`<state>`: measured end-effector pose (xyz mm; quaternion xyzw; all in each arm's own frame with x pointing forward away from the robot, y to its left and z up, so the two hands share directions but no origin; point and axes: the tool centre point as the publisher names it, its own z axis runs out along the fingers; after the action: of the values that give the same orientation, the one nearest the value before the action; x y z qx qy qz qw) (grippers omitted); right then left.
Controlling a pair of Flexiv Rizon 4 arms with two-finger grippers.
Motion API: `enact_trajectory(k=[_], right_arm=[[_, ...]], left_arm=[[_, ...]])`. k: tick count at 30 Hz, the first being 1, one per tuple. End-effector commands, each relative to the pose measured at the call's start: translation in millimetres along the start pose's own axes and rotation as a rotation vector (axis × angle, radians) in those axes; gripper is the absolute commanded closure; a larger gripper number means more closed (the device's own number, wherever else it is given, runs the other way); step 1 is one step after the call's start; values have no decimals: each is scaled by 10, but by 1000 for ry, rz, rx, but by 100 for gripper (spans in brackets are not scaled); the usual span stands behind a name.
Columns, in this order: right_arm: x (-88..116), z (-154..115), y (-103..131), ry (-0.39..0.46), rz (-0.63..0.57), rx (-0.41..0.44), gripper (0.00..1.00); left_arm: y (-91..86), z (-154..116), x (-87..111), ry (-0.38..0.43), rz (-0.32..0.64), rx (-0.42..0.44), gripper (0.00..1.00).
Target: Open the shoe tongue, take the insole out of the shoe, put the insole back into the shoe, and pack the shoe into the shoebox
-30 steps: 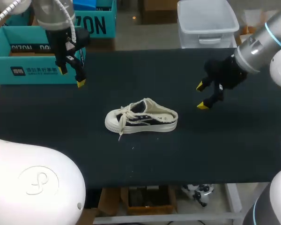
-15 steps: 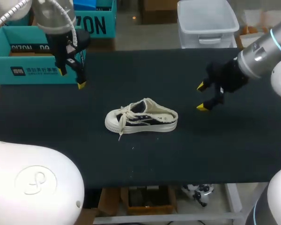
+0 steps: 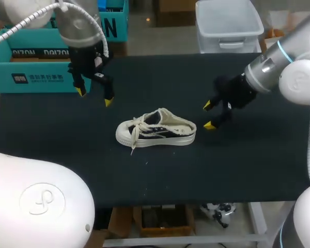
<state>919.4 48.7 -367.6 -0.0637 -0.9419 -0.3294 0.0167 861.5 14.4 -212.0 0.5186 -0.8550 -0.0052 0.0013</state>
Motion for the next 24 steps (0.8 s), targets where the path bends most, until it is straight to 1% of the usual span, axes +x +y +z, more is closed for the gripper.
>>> enact_trajectory(k=[1, 3, 6, 9, 17, 24], right_arm=[[32, 161, -20, 12, -10, -32, 0], [58, 241, -24, 20, 8, -22, 0], [92, 324, -38, 31, 14, -35, 0], [111, 408, -38, 38, 20, -42, 0], [100, 619, -25, 44, 29, -87, 0], [101, 764, 21, 62, 14, -116, 0]], left_arm=[[-41, 48, 157, -55, -30, -2, 0], [-46, 81, 207, -68, -30, 3, 0], [-67, 164, 296, -80, -24, -13, 0], [-82, 209, 345, -74, -20, -23, 0], [-73, 304, 361, -66, -24, -35, 0], [-59, 336, 363, -59, -52, -16, 0]])
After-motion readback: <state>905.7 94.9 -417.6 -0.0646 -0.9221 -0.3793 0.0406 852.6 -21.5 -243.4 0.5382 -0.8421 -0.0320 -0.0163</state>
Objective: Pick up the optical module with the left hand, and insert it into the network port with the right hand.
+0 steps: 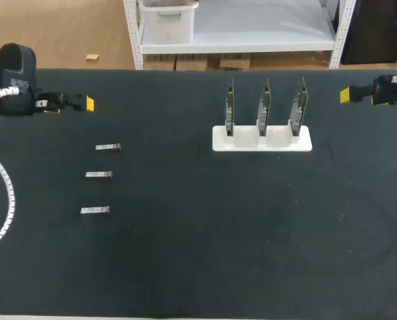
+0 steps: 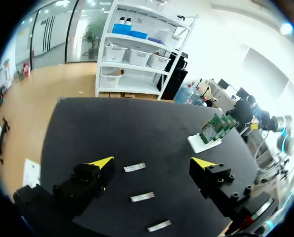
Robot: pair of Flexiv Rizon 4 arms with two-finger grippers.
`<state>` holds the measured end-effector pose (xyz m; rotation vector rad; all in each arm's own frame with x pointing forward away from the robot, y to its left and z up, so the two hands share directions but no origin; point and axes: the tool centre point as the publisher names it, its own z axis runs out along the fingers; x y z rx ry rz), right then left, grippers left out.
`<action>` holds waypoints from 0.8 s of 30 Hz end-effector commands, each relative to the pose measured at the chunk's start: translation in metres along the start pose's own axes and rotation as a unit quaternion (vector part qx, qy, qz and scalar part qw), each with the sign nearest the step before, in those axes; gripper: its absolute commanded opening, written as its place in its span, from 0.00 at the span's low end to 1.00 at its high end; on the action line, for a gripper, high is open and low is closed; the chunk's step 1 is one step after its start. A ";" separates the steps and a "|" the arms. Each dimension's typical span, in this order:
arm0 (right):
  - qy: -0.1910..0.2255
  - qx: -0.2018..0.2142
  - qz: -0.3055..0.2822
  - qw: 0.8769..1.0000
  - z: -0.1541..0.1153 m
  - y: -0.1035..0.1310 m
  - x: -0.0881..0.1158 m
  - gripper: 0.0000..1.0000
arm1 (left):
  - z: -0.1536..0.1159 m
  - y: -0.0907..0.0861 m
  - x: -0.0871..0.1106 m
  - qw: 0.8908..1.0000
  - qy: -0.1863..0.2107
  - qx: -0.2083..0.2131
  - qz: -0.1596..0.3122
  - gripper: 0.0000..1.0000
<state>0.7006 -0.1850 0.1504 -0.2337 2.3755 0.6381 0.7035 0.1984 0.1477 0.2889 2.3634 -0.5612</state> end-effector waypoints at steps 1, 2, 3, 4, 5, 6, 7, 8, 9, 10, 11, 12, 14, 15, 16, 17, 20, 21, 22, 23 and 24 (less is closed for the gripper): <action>-0.001 0.002 0.000 1.000 0.000 0.001 0.000 1.00 | 0.006 0.005 -0.012 0.997 0.025 -0.053 0.044 1.00; -0.001 0.002 0.000 1.000 0.000 0.001 0.000 1.00 | 0.007 0.008 -0.014 0.997 0.031 -0.045 0.055 1.00; -0.001 0.002 0.000 1.000 0.000 0.001 0.000 1.00 | 0.007 0.010 -0.017 0.996 0.036 -0.045 0.066 1.00; -0.001 0.002 0.000 1.000 0.000 0.001 0.000 1.00 | 0.007 0.012 -0.019 0.995 0.051 -0.035 0.081 1.00; -0.001 0.002 0.000 1.000 0.000 0.001 0.000 1.00 | 0.008 0.013 -0.021 0.994 0.058 -0.027 0.093 1.00; -0.001 0.002 0.000 1.000 0.000 0.001 0.000 1.00 | 0.008 0.015 -0.024 0.991 0.071 -0.018 0.115 1.00; -0.001 0.002 0.000 1.000 0.000 0.001 0.000 1.00 | 0.009 0.017 -0.026 0.986 0.088 -0.011 0.139 1.00; -0.001 0.002 0.000 1.000 0.000 0.001 0.000 1.00 | 0.009 0.018 -0.028 0.983 0.094 -0.011 0.157 1.00; -0.001 0.002 0.000 1.000 0.000 0.001 0.000 1.00 | 0.011 0.020 -0.030 0.979 0.104 -0.011 0.177 1.00; -0.001 0.002 0.000 1.000 0.000 0.001 0.000 1.00 | 0.013 0.022 -0.031 0.974 0.120 -0.006 0.194 1.00; -0.001 0.002 0.000 1.000 0.000 0.001 0.000 1.00 | 0.016 0.025 -0.031 0.969 0.131 -0.004 0.210 1.00; -0.001 0.002 0.000 1.000 0.000 0.001 0.000 1.00 | 0.018 0.028 -0.032 0.964 0.140 0.001 0.227 1.00; -0.001 0.002 0.000 1.000 0.000 0.001 0.000 1.00 | 0.020 0.032 -0.031 0.951 0.164 0.016 0.262 1.00; -0.001 0.002 0.000 1.000 0.000 0.001 0.000 1.00 | 0.022 0.035 -0.031 0.945 0.166 0.016 0.281 1.00; -0.001 0.002 0.000 1.000 0.000 0.001 0.000 1.00 | 0.023 0.036 -0.031 0.939 0.174 0.030 0.295 1.00; -0.001 0.002 0.000 1.000 0.000 0.001 0.000 1.00 | 0.025 0.038 -0.031 0.935 0.182 0.019 0.305 1.00; -0.001 0.002 0.000 1.000 0.000 0.001 0.000 1.00 | 0.031 0.041 -0.029 0.917 0.205 0.031 0.341 1.00; -0.001 0.002 0.000 1.000 0.000 0.001 0.000 1.00 | 0.033 0.041 -0.027 0.910 0.207 0.031 0.357 1.00; -0.001 0.002 0.000 1.000 0.000 0.001 0.000 1.00 | 0.035 0.041 -0.026 0.904 0.216 0.042 0.367 1.00; -0.001 0.002 0.000 1.000 0.000 0.001 0.000 1.00 | 0.037 0.042 -0.025 0.899 0.227 0.056 0.370 1.00; -0.001 0.002 0.000 1.000 0.000 0.001 0.000 1.00 | 0.040 0.042 -0.024 0.894 0.233 0.056 0.378 1.00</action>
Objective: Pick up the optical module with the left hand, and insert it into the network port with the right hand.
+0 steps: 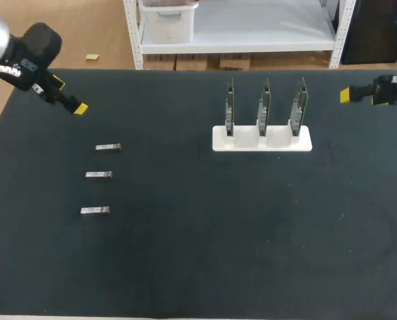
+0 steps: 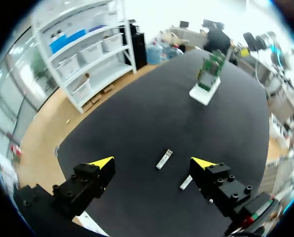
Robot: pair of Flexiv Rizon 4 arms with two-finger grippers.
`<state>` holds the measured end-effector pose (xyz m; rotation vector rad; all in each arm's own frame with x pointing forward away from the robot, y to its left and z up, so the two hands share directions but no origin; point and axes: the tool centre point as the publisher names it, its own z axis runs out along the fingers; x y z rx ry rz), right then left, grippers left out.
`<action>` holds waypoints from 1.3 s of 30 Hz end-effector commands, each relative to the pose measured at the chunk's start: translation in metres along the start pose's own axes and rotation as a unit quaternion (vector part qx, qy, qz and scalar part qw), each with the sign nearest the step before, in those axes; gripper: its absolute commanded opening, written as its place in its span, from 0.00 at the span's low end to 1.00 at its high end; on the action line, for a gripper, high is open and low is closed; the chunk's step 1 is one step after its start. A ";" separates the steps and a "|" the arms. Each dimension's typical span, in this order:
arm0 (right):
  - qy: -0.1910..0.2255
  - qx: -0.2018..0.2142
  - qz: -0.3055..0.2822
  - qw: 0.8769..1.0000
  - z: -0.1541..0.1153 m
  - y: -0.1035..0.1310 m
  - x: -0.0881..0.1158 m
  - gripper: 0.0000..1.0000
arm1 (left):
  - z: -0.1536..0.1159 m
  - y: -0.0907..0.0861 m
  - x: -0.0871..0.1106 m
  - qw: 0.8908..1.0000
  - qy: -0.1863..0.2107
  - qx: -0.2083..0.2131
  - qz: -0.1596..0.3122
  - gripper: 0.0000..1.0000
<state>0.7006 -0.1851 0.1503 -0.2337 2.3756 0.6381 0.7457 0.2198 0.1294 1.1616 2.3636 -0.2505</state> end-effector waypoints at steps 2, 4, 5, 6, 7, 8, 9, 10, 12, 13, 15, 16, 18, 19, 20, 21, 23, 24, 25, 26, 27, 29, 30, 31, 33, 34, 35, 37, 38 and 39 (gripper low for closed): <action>-0.001 0.002 0.000 1.000 0.000 0.001 0.000 1.00 | 0.019 0.008 -0.005 0.989 0.084 0.059 0.109 1.00; -0.001 0.002 0.000 1.000 0.000 0.001 0.000 1.00 | 0.025 0.007 -0.003 0.983 0.099 0.065 0.138 1.00; -0.001 0.002 0.000 1.000 0.000 0.001 0.000 1.00 | 0.028 0.006 -0.001 0.980 0.105 0.074 0.151 1.00; -0.001 0.002 0.000 1.000 0.000 0.001 0.000 1.00 | 0.031 0.005 0.001 0.976 0.114 0.079 0.166 1.00; -0.001 0.002 0.000 1.000 0.000 0.001 0.000 1.00 | 0.034 0.004 0.003 0.974 0.121 0.081 0.176 1.00; -0.001 0.002 0.000 1.000 0.000 0.001 0.000 1.00 | 0.037 0.003 0.004 0.970 0.123 0.089 0.189 1.00; -0.001 0.002 0.000 1.000 0.000 0.001 0.000 1.00 | 0.039 0.001 0.005 0.968 0.126 0.091 0.197 1.00; -0.001 0.002 0.000 1.000 0.000 0.001 0.000 1.00 | 0.041 0.000 0.006 0.966 0.129 0.095 0.203 1.00; -0.001 0.002 0.000 1.000 0.000 0.001 0.000 1.00 | 0.046 -0.002 0.008 0.962 0.136 0.095 0.216 1.00; -0.001 0.002 0.000 1.000 0.000 0.001 0.000 1.00 | 0.048 -0.002 0.009 0.961 0.140 0.097 0.219 1.00; -0.001 0.002 0.000 1.000 0.000 0.001 0.000 1.00 | 0.052 -0.003 0.011 0.957 0.142 0.102 0.230 1.00; -0.001 0.002 0.000 1.000 0.000 0.001 0.000 1.00 | 0.054 -0.004 0.011 0.956 0.146 0.102 0.233 1.00; -0.001 0.002 0.000 1.000 0.000 0.001 0.000 1.00 | 0.060 -0.004 0.013 0.955 0.152 0.092 0.238 1.00; -0.001 0.002 0.000 1.000 0.000 0.001 0.000 1.00 | 0.063 -0.003 0.014 0.955 0.154 0.092 0.236 1.00; -0.001 0.002 0.000 1.000 0.000 0.001 0.000 1.00 | 0.066 -0.003 0.015 0.955 0.157 0.091 0.234 1.00; -0.001 0.002 0.000 1.000 0.000 0.001 0.000 1.00 | 0.068 -0.003 0.016 0.954 0.162 0.085 0.239 1.00; -0.001 0.002 0.000 1.000 0.000 0.001 0.000 1.00 | 0.073 -0.003 0.019 0.953 0.168 0.085 0.238 1.00; -0.001 0.002 0.000 1.000 0.000 0.001 0.000 1.00 | 0.075 -0.003 0.021 0.953 0.169 0.085 0.237 1.00; -0.001 0.002 0.000 1.000 0.000 0.001 0.000 1.00 | 0.077 -0.003 0.022 0.953 0.169 0.085 0.235 1.00; -0.001 0.002 0.000 1.000 0.000 0.001 0.000 1.00 | 0.079 -0.003 0.023 0.953 0.171 0.082 0.235 1.00; -0.001 0.002 0.000 1.000 0.000 0.001 0.000 1.00 | 0.081 -0.004 0.025 0.953 0.172 0.078 0.235 1.00; -0.001 0.002 0.000 1.000 0.000 0.001 0.000 1.00 | 0.084 -0.005 0.027 0.954 0.173 0.081 0.232 1.00; -0.001 0.002 0.000 1.000 0.000 0.001 0.000 1.00 | 0.085 -0.005 0.028 0.953 0.173 0.079 0.235 1.00; -0.001 0.002 0.000 1.000 0.000 0.001 0.000 1.00 | 0.087 -0.005 0.029 0.953 0.173 0.079 0.235 1.00; -0.001 0.002 0.000 1.000 0.000 0.001 0.000 1.00 | 0.088 -0.007 0.030 0.951 0.176 0.079 0.241 1.00; -0.001 0.002 0.000 1.000 0.000 0.001 0.000 1.00 | 0.090 -0.007 0.031 0.950 0.178 0.079 0.243 1.00; -0.001 0.002 0.000 1.000 0.000 0.001 0.000 1.00 | 0.092 -0.008 0.032 0.949 0.182 0.079 0.247 1.00; -0.001 0.002 0.000 1.000 0.000 0.001 0.000 1.00 | 0.095 -0.010 0.035 0.946 0.184 0.073 0.258 1.00; -0.001 0.002 0.000 1.000 0.000 0.001 0.000 1.00 | 0.096 -0.010 0.035 0.945 0.186 0.073 0.258 1.00; -0.001 0.002 0.000 1.000 0.000 0.001 0.000 1.00 | 0.098 -0.011 0.036 0.945 0.187 0.073 0.259 1.00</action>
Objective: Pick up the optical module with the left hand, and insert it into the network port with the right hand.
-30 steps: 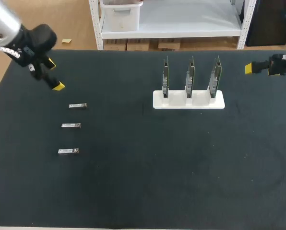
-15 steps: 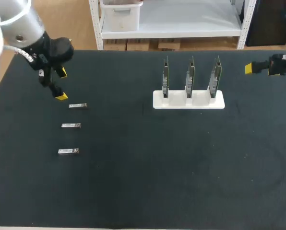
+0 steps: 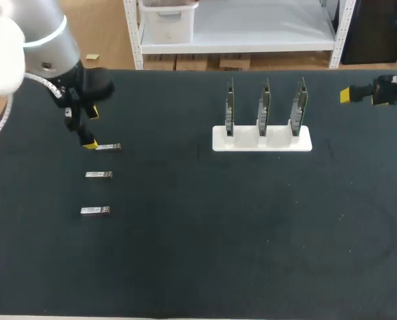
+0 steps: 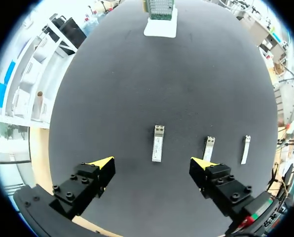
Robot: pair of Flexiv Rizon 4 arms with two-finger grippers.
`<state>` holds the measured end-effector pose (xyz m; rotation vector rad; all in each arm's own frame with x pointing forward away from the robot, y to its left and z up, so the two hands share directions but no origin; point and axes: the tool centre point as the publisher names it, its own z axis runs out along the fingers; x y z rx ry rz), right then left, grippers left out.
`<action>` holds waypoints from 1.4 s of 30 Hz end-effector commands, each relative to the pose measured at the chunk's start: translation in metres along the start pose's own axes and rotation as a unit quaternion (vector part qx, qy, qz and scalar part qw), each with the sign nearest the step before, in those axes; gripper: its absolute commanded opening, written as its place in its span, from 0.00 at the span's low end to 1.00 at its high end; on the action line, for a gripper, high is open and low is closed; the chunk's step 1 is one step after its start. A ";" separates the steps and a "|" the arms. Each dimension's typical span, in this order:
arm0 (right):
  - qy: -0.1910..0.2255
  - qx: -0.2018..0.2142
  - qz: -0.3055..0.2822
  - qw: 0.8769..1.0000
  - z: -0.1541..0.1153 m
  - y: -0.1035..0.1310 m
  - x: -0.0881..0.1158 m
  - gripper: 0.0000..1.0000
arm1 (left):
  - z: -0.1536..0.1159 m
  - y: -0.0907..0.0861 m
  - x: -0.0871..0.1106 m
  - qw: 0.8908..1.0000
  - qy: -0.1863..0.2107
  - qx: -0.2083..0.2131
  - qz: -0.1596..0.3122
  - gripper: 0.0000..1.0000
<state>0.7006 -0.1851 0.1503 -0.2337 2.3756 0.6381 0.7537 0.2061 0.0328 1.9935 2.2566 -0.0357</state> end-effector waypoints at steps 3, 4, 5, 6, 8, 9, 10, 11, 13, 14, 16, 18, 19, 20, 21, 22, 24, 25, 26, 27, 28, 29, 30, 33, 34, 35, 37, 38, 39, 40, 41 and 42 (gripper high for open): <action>-0.001 0.002 0.000 1.000 0.000 0.001 0.000 1.00 | 0.012 -0.003 -0.003 1.000 0.012 -0.002 0.000 1.00; -0.001 0.002 0.000 1.000 0.000 0.001 0.000 1.00 | 0.013 -0.004 -0.003 1.000 0.012 -0.001 0.000 1.00; -0.001 0.002 0.000 1.000 0.000 0.001 0.000 1.00 | 0.014 -0.004 -0.003 1.000 0.012 0.002 -0.002 1.00; -0.001 0.002 0.000 1.000 0.000 0.001 0.000 1.00 | 0.016 -0.004 -0.002 1.000 0.013 0.002 -0.002 1.00; -0.001 0.002 0.000 1.000 0.000 0.001 0.000 1.00 | 0.019 -0.003 -0.002 1.000 0.016 0.004 -0.005 1.00; -0.001 0.002 0.000 1.000 0.000 0.001 0.000 1.00 | 0.021 -0.003 -0.001 1.000 0.017 0.004 -0.005 1.00; -0.001 0.002 0.000 1.000 0.000 0.001 0.000 1.00 | 0.023 -0.003 -0.001 1.000 0.018 0.005 -0.005 1.00; -0.001 0.002 0.000 1.000 0.000 0.001 0.000 1.00 | 0.024 -0.003 0.000 1.000 0.021 0.006 -0.006 1.00; -0.001 0.002 0.000 1.000 0.000 0.001 0.000 1.00 | 0.027 -0.003 0.001 1.000 0.023 0.009 -0.007 1.00; -0.001 0.002 0.000 1.000 0.000 0.001 0.000 1.00 | 0.028 -0.004 0.001 1.000 0.024 0.009 -0.008 1.00; -0.001 0.002 0.000 1.000 0.000 0.001 0.000 1.00 | 0.031 -0.004 0.001 1.000 0.026 0.012 -0.010 1.00; -0.001 0.002 0.000 1.000 0.000 0.001 0.000 1.00 | 0.034 -0.004 0.001 1.000 0.029 0.010 -0.008 1.00; -0.001 0.002 0.000 1.000 0.000 0.001 0.000 1.00 | 0.035 -0.004 0.001 0.999 0.029 0.010 -0.009 1.00; -0.001 0.002 0.000 1.000 0.000 0.001 0.000 1.00 | 0.035 -0.004 0.001 0.999 0.029 0.010 -0.009 1.00; -0.001 0.002 0.000 1.000 0.000 0.001 0.000 1.00 | 0.036 -0.004 0.001 0.999 0.029 0.011 -0.010 1.00; -0.001 0.002 0.000 1.000 0.000 0.001 0.000 1.00 | 0.036 -0.004 0.000 0.999 0.029 0.012 -0.010 1.00; -0.001 0.002 0.000 1.000 0.000 0.001 0.000 1.00 | 0.037 -0.004 0.000 0.999 0.030 0.012 -0.010 1.00; -0.001 0.002 0.000 1.000 0.000 0.001 0.000 1.00 | 0.038 -0.004 0.000 0.999 0.030 0.013 -0.010 1.00; -0.001 0.002 0.000 1.000 0.000 0.001 0.000 1.00 | 0.038 -0.004 0.000 0.999 0.031 0.013 -0.010 1.00; -0.001 0.002 0.000 1.000 0.000 0.001 0.000 1.00 | 0.039 -0.004 0.000 0.999 0.032 0.013 -0.009 1.00; -0.001 0.002 0.000 1.000 0.000 0.001 0.000 1.00 | 0.040 -0.004 -0.001 0.999 0.033 0.013 -0.009 1.00; -0.001 0.002 0.000 1.000 0.000 0.001 0.000 1.00 | 0.040 -0.004 0.000 0.999 0.034 0.013 -0.009 1.00; -0.001 0.002 0.000 1.000 0.000 0.001 0.000 1.00 | 0.041 -0.005 0.000 0.999 0.035 0.014 -0.009 1.00; -0.001 0.002 0.000 1.000 0.000 0.001 0.000 1.00 | 0.043 -0.006 0.001 0.999 0.038 0.016 -0.011 1.00; -0.001 0.002 0.000 1.000 0.000 0.001 0.000 1.00 | 0.043 -0.006 0.001 0.999 0.038 0.017 -0.011 1.00; -0.001 0.002 0.000 1.000 0.000 0.001 0.000 1.00 | 0.044 -0.006 0.001 0.999 0.038 0.017 -0.012 1.00; -0.001 0.002 0.000 1.000 0.000 0.001 0.000 1.00 | 0.045 -0.006 0.002 0.999 0.040 0.017 -0.013 1.00; -0.001 0.002 0.000 1.000 0.000 0.001 0.000 1.00 | 0.046 -0.006 0.003 0.999 0.042 0.017 -0.015 1.00; -0.001 0.002 0.000 1.000 0.000 0.001 0.000 1.00 | 0.047 -0.006 0.003 0.999 0.043 0.017 -0.016 1.00; -0.001 0.002 0.000 1.000 0.000 0.001 0.000 1.00 | 0.048 -0.006 0.003 0.999 0.044 0.017 -0.017 1.00; -0.001 0.002 0.000 1.000 0.000 0.001 0.000 1.00 | 0.048 -0.006 0.004 0.999 0.044 0.017 -0.017 1.00; -0.001 0.002 0.000 1.000 0.000 0.001 0.000 1.00 | 0.049 -0.006 0.004 0.999 0.045 0.018 -0.019 1.00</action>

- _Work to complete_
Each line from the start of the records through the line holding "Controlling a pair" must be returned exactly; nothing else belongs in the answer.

- _Your response_
`<state>`: measured end-effector pose (xyz mm; quaternion xyzw; all in each arm's own frame with x pointing forward away from the robot, y to its left and z up, so the two hands share directions but no origin; point and axes: the tool centre point as the publisher names it, its own z axis runs out along the fingers; after the action: of the values that give the same orientation, the one nearest the value before the action; x y z qx qy qz qw) (grippers omitted); right then left.
Controlling a pair of Flexiv Rizon 4 arms with two-finger grippers.

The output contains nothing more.